§ **What to produce**: Begin at the top of the listing below. Write each line out exactly, ending with the line that holds "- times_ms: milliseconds".

§ **The data**:
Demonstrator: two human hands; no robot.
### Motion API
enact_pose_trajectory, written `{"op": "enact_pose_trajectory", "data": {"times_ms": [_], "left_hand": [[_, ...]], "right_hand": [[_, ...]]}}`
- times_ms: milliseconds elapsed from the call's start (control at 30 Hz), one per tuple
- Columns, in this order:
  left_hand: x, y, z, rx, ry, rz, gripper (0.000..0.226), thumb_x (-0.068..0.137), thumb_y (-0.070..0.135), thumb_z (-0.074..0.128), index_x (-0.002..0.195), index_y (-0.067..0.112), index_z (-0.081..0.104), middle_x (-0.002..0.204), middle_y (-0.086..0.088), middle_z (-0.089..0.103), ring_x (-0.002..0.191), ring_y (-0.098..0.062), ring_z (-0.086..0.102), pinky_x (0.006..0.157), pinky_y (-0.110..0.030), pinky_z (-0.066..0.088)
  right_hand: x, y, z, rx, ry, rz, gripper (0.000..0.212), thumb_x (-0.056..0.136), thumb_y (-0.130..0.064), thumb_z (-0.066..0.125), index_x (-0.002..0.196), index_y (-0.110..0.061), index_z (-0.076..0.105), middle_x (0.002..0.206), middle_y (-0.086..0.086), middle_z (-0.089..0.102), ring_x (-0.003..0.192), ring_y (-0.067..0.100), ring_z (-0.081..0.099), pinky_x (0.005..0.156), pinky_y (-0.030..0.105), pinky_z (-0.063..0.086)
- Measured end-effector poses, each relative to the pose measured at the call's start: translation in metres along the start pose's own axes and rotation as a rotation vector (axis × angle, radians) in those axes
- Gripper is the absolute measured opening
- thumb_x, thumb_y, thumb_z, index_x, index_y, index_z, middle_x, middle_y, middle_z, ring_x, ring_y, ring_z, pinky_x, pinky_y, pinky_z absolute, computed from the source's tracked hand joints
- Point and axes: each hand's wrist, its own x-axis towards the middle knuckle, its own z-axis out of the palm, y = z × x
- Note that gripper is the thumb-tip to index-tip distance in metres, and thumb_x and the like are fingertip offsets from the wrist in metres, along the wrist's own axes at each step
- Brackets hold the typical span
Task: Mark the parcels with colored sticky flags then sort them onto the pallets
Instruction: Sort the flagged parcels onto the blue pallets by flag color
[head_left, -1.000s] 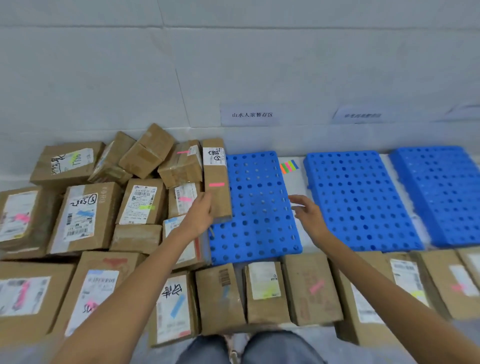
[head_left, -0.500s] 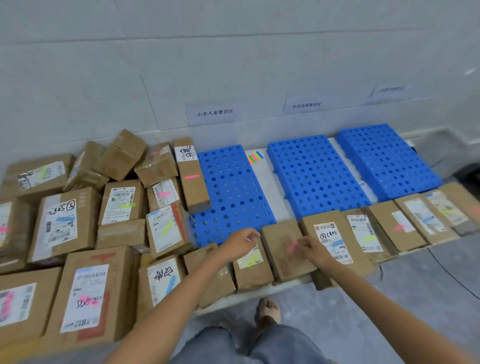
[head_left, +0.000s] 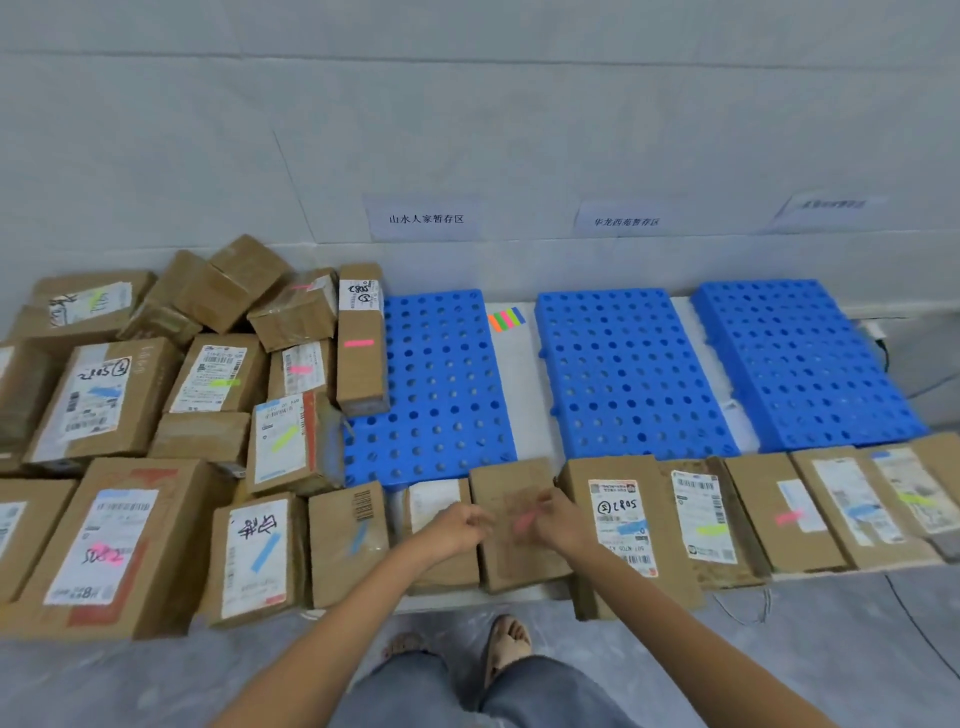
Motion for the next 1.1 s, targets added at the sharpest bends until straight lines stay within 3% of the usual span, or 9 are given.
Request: {"op": "enact_pose_trajectory", "data": {"times_ms": [100, 233, 333, 400, 533, 733, 900, 1033, 1100], "left_hand": [[-0.004, -0.003, -0.007, -0.136, 0.057, -0.052, 0.031, 0.095, 0.009, 0.05, 0.124, 0.014, 0.06, 0.134, -0.004, 0.053, 0.124, -0.017, 0.049, 0.102, -0.027, 0.041], [-0.022, 0.007, -0.019, -0.335, 0.211, -0.001, 0.03, 0.094, 0.001, 0.05, 0.119, 0.011, 0.063, 0.128, -0.005, 0.059, 0.109, -0.013, 0.057, 0.085, -0.018, 0.048], [-0.032, 0.028, -0.028, -0.422, 0.332, 0.12, 0.029, 0.094, 0.004, 0.051, 0.119, 0.013, 0.062, 0.122, -0.003, 0.059, 0.113, -0.014, 0.055, 0.09, -0.022, 0.048], [-0.031, 0.041, -0.033, -0.386, 0.403, 0.213, 0.03, 0.093, 0.005, 0.054, 0.119, 0.019, 0.062, 0.121, 0.0, 0.053, 0.119, -0.015, 0.051, 0.101, -0.029, 0.043], [-0.014, 0.067, -0.05, -0.281, 0.54, 0.338, 0.031, 0.091, 0.01, 0.058, 0.118, 0.025, 0.061, 0.127, 0.007, 0.042, 0.125, -0.009, 0.041, 0.096, -0.014, 0.038], [0.034, 0.079, -0.109, -0.132, 0.621, 0.349, 0.043, 0.088, 0.014, 0.063, 0.129, 0.022, 0.053, 0.148, 0.002, 0.031, 0.14, -0.01, 0.024, 0.11, -0.026, 0.026], [0.083, 0.064, -0.172, 0.036, 0.675, 0.318, 0.044, 0.085, 0.012, 0.065, 0.127, 0.018, 0.051, 0.137, 0.001, 0.044, 0.135, -0.02, 0.034, 0.112, -0.035, 0.029], [0.115, 0.029, -0.2, 0.41, 0.656, 0.036, 0.06, 0.096, 0.033, 0.048, 0.147, 0.016, 0.024, 0.157, -0.009, 0.012, 0.146, -0.027, 0.0, 0.118, -0.042, 0.006], [0.125, 0.01, -0.203, 0.527, 0.639, -0.089, 0.065, 0.098, 0.048, 0.028, 0.151, 0.017, 0.007, 0.159, -0.008, -0.002, 0.146, -0.027, -0.009, 0.117, -0.042, -0.002]], "right_hand": [[-0.007, -0.001, -0.013, 0.066, 0.005, -0.057, 0.06, 0.079, -0.012, 0.069, 0.132, -0.011, 0.039, 0.128, 0.006, 0.051, 0.114, 0.023, 0.05, 0.092, 0.031, 0.04], [-0.015, 0.001, -0.034, 0.221, 0.017, -0.186, 0.036, 0.093, -0.008, 0.05, 0.128, -0.01, 0.043, 0.124, 0.006, 0.055, 0.098, 0.016, 0.052, 0.072, 0.02, 0.046], [-0.012, -0.007, -0.047, 0.353, 0.024, -0.273, 0.037, 0.09, -0.004, 0.053, 0.124, -0.018, 0.051, 0.118, 0.006, 0.059, 0.098, 0.02, 0.06, 0.068, 0.024, 0.052], [-0.006, -0.017, -0.053, 0.379, 0.041, -0.38, 0.039, 0.087, -0.002, 0.055, 0.113, -0.029, 0.06, 0.117, 0.004, 0.058, 0.102, 0.018, 0.059, 0.079, 0.03, 0.054], [0.002, -0.06, -0.071, 0.308, 0.079, -0.568, 0.057, 0.085, 0.008, 0.042, 0.095, -0.046, 0.058, 0.109, -0.018, 0.045, 0.105, -0.006, 0.041, 0.08, 0.009, 0.036], [0.057, -0.126, -0.069, 0.32, 0.044, -0.6, 0.044, 0.087, 0.005, 0.043, 0.115, -0.026, 0.057, 0.129, 0.0, 0.044, 0.117, 0.013, 0.045, 0.09, 0.023, 0.045], [0.115, -0.183, -0.049, 0.284, -0.016, -0.615, 0.039, 0.089, 0.002, 0.047, 0.114, -0.026, 0.053, 0.126, 0.0, 0.044, 0.122, 0.019, 0.044, 0.091, 0.022, 0.044], [0.164, -0.191, -0.027, -0.152, -0.206, -0.578, 0.06, 0.096, -0.014, 0.049, 0.148, -0.019, 0.018, 0.15, 0.008, 0.022, 0.144, 0.026, 0.011, 0.106, 0.028, 0.03], [0.177, -0.187, -0.013, -0.192, -0.258, -0.594, 0.077, 0.096, -0.025, 0.051, 0.15, -0.028, -0.004, 0.152, 0.008, 0.015, 0.141, 0.026, 0.019, 0.096, 0.018, 0.036]]}}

§ **Reply to the exercise**:
Demonstrator: two human hands; no robot.
### Motion API
enact_pose_trajectory, written `{"op": "enact_pose_trajectory", "data": {"times_ms": [_], "left_hand": [[_, ...]], "right_hand": [[_, ...]]}}`
- times_ms: milliseconds elapsed from the call's start (control at 30 Hz), one per tuple

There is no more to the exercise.